▸ **AIM OF THE TASK**
The response should consist of the records, reproduced exactly.

[Recorded data]
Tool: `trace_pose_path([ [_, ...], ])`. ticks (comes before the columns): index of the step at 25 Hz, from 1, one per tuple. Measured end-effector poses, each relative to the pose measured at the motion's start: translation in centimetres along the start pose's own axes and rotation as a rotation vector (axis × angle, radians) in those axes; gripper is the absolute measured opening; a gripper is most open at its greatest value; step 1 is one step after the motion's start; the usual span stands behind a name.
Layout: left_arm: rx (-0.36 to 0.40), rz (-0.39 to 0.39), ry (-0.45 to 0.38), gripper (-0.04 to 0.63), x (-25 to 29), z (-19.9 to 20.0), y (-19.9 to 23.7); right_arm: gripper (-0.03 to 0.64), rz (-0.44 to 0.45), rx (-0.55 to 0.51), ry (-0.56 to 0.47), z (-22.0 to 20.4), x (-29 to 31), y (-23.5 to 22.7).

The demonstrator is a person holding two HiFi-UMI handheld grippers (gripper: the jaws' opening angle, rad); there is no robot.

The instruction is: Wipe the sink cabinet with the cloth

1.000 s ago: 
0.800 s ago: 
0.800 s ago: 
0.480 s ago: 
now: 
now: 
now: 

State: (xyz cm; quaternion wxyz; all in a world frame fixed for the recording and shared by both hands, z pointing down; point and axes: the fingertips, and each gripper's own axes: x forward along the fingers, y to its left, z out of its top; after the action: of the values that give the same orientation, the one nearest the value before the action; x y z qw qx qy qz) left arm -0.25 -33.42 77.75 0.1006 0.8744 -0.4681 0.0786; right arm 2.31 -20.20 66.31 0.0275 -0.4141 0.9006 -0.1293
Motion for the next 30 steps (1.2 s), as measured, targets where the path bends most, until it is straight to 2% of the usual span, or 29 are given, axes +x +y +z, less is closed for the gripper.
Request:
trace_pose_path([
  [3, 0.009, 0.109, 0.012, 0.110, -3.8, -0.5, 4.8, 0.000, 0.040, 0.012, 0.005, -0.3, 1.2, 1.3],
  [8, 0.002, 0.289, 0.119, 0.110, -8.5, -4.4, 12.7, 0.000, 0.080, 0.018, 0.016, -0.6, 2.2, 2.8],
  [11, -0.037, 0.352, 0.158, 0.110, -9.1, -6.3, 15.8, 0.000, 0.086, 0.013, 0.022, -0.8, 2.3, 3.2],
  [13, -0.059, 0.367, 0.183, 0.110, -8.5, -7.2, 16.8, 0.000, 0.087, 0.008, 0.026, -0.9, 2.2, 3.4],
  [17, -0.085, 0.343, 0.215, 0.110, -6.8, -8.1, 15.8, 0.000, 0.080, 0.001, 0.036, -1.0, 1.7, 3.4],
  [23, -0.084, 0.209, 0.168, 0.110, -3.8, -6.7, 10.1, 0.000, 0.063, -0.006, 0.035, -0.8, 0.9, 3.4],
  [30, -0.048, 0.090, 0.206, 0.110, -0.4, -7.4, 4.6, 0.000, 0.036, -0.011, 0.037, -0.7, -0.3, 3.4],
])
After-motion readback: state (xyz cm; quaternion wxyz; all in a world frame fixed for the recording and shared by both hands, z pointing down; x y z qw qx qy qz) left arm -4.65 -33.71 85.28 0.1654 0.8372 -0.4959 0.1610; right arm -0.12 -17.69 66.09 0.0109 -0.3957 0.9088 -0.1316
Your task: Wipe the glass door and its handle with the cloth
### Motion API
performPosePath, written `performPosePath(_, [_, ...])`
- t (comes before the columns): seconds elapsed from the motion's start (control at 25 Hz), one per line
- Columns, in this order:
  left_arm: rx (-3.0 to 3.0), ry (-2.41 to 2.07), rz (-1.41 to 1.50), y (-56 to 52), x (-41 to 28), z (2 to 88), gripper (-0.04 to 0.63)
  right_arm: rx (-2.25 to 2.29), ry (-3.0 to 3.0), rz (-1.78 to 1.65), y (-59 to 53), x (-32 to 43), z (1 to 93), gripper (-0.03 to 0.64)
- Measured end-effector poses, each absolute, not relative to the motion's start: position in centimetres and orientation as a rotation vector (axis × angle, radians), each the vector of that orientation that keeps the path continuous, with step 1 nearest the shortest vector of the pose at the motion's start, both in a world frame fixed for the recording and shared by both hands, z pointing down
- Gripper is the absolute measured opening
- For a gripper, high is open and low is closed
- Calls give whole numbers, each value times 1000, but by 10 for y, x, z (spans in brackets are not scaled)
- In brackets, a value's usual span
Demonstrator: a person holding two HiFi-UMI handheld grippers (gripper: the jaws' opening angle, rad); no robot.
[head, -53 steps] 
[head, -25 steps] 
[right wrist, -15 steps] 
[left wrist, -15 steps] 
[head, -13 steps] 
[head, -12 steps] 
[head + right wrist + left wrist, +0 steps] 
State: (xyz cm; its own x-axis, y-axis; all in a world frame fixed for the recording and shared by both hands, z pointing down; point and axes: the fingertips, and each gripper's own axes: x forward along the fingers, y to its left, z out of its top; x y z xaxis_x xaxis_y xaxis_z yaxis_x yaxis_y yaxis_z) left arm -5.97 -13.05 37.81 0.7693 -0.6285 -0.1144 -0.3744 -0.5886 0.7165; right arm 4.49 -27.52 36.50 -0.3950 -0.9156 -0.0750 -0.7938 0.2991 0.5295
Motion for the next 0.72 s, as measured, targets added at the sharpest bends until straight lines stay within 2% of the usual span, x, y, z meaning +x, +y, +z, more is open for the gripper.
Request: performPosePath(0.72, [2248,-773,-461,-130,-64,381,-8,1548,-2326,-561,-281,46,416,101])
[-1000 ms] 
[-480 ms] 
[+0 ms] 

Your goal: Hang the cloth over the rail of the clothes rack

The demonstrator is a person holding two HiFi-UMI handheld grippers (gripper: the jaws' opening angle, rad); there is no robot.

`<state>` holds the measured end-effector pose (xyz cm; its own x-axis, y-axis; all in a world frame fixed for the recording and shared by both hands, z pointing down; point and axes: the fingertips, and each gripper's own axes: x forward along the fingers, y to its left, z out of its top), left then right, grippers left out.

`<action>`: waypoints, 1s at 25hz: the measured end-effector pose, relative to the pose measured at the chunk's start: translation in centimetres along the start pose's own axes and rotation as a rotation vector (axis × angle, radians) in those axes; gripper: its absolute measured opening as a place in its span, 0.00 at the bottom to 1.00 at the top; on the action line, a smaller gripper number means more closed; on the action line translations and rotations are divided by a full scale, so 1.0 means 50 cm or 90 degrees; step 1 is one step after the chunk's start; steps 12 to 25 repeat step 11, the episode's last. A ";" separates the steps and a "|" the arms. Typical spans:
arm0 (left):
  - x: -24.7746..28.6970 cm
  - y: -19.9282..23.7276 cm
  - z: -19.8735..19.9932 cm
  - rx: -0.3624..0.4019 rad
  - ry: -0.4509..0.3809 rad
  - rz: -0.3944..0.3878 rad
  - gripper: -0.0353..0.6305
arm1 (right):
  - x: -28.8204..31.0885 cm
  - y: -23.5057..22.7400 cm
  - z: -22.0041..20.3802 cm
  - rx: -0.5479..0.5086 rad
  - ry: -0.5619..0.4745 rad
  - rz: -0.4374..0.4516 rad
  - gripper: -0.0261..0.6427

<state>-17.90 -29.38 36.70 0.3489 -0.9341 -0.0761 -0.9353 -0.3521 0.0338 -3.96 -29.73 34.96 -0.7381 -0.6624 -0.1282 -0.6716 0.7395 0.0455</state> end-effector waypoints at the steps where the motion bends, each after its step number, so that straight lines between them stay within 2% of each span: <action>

▸ **WRITTEN ANSWER**
Tool: `trace_pose_path([ [_, ...], ])`. ticks (comes before the columns): index of the step at 25 Hz, from 1, one per tuple. Measured end-effector poses, each relative to the pose measured at the motion's start: translation in centimetres along the start pose's own axes and rotation as a rotation vector (axis × angle, radians) in those axes; gripper is the absolute measured opening; a gripper is most open at its greatest value; step 1 is one step after the motion's start; the usual span stands behind a name.
Layout: left_arm: rx (-0.36 to 0.40), rz (-0.39 to 0.39), ry (-0.45 to 0.38), gripper (-0.04 to 0.63), x (-25 to 29), z (-19.9 to 20.0), y (-19.9 to 23.7); right_arm: gripper (-0.03 to 0.64), rz (-0.44 to 0.45), rx (-0.55 to 0.51), ry (-0.56 to 0.47), z (-22.0 to 20.4), x (-29 to 31), y (-23.5 to 22.7).

The demonstrator is a person holding two HiFi-UMI handheld grippers (gripper: the jaws' opening angle, rad); there is no robot.

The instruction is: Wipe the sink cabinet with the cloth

1.000 s ago: 
0.800 s ago: 
0.800 s ago: 
0.480 s ago: 
now: 
now: 
now: 

State: (xyz cm; quaternion wxyz; all in a world frame fixed for the recording and shared by both hands, z pointing down; point and axes: the fingertips, and each gripper's own axes: x forward along the fingers, y to its left, z out of its top; after the action: of the values that give the same orientation, the one nearest the value before the action; x y z qw qx qy qz) left arm -0.25 -33.42 77.75 0.1006 0.8744 -0.4681 0.0786; right arm 2.31 -20.20 66.31 0.0275 -0.4141 0.9006 -0.1293
Motion for the next 30 steps (1.2 s), as measured, targets where the path bends most, until it is straight to 2% of the usual span, or 29 are given, axes +x +y +z, less is closed for the gripper.
Request:
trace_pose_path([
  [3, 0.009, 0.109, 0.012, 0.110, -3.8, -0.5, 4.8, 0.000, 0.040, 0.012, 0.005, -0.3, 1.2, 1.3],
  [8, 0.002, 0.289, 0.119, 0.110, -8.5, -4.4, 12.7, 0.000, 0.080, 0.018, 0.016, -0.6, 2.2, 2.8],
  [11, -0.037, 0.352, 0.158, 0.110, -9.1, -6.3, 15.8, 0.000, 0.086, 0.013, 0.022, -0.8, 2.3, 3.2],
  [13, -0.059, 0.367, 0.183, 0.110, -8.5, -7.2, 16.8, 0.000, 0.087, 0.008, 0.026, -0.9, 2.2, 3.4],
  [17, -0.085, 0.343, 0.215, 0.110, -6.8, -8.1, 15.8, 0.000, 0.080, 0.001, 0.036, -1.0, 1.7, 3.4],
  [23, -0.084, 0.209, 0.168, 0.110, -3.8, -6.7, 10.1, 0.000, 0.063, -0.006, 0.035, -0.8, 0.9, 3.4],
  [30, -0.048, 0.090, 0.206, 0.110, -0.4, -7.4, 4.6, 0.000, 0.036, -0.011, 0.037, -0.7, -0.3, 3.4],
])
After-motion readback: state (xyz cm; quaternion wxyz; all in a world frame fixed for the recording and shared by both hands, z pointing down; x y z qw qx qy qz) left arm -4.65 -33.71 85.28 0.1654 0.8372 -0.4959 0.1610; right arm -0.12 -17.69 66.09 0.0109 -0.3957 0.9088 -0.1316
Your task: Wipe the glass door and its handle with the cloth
### Motion API
performPosePath, written `performPosePath(_, [_, ...])`
- t (comes before the columns): seconds elapsed from the motion's start (control at 25 Hz), one per line
- Columns, in this order:
  left_arm: rx (-3.0 to 3.0), ry (-2.41 to 2.07), rz (-1.41 to 1.50), y (-56 to 52), x (-41 to 28), z (2 to 88), gripper (-0.04 to 0.63)
  right_arm: rx (-2.25 to 2.29), ry (-3.0 to 3.0), rz (-1.78 to 1.65), y (-59 to 53), x (-32 to 43), z (1 to 93), gripper (-0.03 to 0.64)
- Measured end-effector poses, each absolute, not relative to the motion's start: position in centimetres and orientation as a rotation vector (axis × angle, radians), each the vector of that orientation that keeps the path continuous, with step 1 nearest the shortest vector of the pose at the motion's start, both in a world frame fixed for the recording and shared by both hands, z pointing down
- Gripper is the absolute measured opening
- For a gripper, high is open and low is closed
- Calls give whole numbers, each value times 1000, but by 10 for y, x, z (spans in brackets are not scaled)
- In brackets, a value's usual span
Demonstrator: a person holding two HiFi-UMI handheld grippers (gripper: the jaws' opening angle, rad); no robot.
[head, -53 steps] 
[head, -25 steps] 
[right wrist, -15 steps] 
[left wrist, -15 steps] 
[head, -13 steps] 
[head, -12 steps] 
[head + right wrist + left wrist, +0 steps] 
State: (xyz cm; its own x-axis, y-axis; all in a world frame fixed for the recording and shared by both hands, z pointing down; point and axes: the fingertips, and each gripper's own axes: x forward along the fingers, y to its left, z out of its top; x y z xaxis_x xaxis_y xaxis_z yaxis_x yaxis_y yaxis_z) left arm -5.97 -13.05 37.81 0.7693 -0.6285 -0.1144 -0.3744 -0.5886 0.7165; right arm 4.49 -27.52 36.50 -0.3950 -0.9156 -0.0750 -0.7938 0.2991 0.5295
Motion for the next 0.72 s, as measured, targets added at the sharpest bends until straight lines stay within 2% of the usual span, x, y, z meaning +x, +y, +z, more is open for the gripper.
Request: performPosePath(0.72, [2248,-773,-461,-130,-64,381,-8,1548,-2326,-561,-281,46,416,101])
[-1000 ms] 
[-480 ms] 
[+0 ms] 

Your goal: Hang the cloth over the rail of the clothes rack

The demonstrator is a person holding two HiFi-UMI handheld grippers (gripper: the jaws' opening angle, rad); there is no robot.

`<state>` holds the measured end-effector pose (xyz cm; its own x-axis, y-axis; all in a world frame fixed for the recording and shared by both hands, z pointing down; point and axes: the fingertips, and each gripper's own axes: x forward along the fingers, y to its left, z out of its top), left then right, grippers left out.

`<action>`: waypoints, 1s at 25hz: the measured end-effector pose, relative to the pose measured at the chunk's start: translation in centimetres along the start pose's own axes and rotation as a rotation vector (axis × angle, radians) in those axes; gripper: its absolute measured opening as a place in its span, 0.00 at the bottom to 1.00 at the top; on the action line, a smaller gripper number means more closed; on the action line translations and rotations are divided by a full scale, so 1.0 means 50 cm or 90 degrees; step 1 is one step after the chunk's start; steps 12 to 25 repeat step 11, the episode's last. A ";" separates the steps and a "|" the arms. Typical spans:
arm0 (left):
  - x: -24.7746..28.6970 cm
  - y: -19.9282..23.7276 cm
  - z: -19.8735..19.9932 cm
  - rx: -0.3624..0.4019 rad
  - ry: -0.4509..0.3809 rad
  - rz: -0.3944..0.3878 rad
  - gripper: -0.0353..0.6305
arm1 (right):
  - x: -28.8204..31.0885 cm
  - y: -23.5057..22.7400 cm
  - z: -22.0041..20.3802 cm
  - rx: -0.5479..0.5086 rad
  - ry: -0.5619..0.4745 rad
  - rz: -0.4374..0.4516 rad
  - gripper: -0.0261..0.6427

<state>-17.90 -29.38 36.70 0.3489 -0.9341 -0.0761 -0.9353 -0.3521 0.0338 -3.96 -29.73 34.96 -0.7381 -0.6624 -0.1282 -0.6716 0.7395 0.0455</state> end-effector waypoints at the steps where the motion bends, each after its step number, so that straight lines between them stay within 2% of each span: <action>

The work on this exercise is now complete.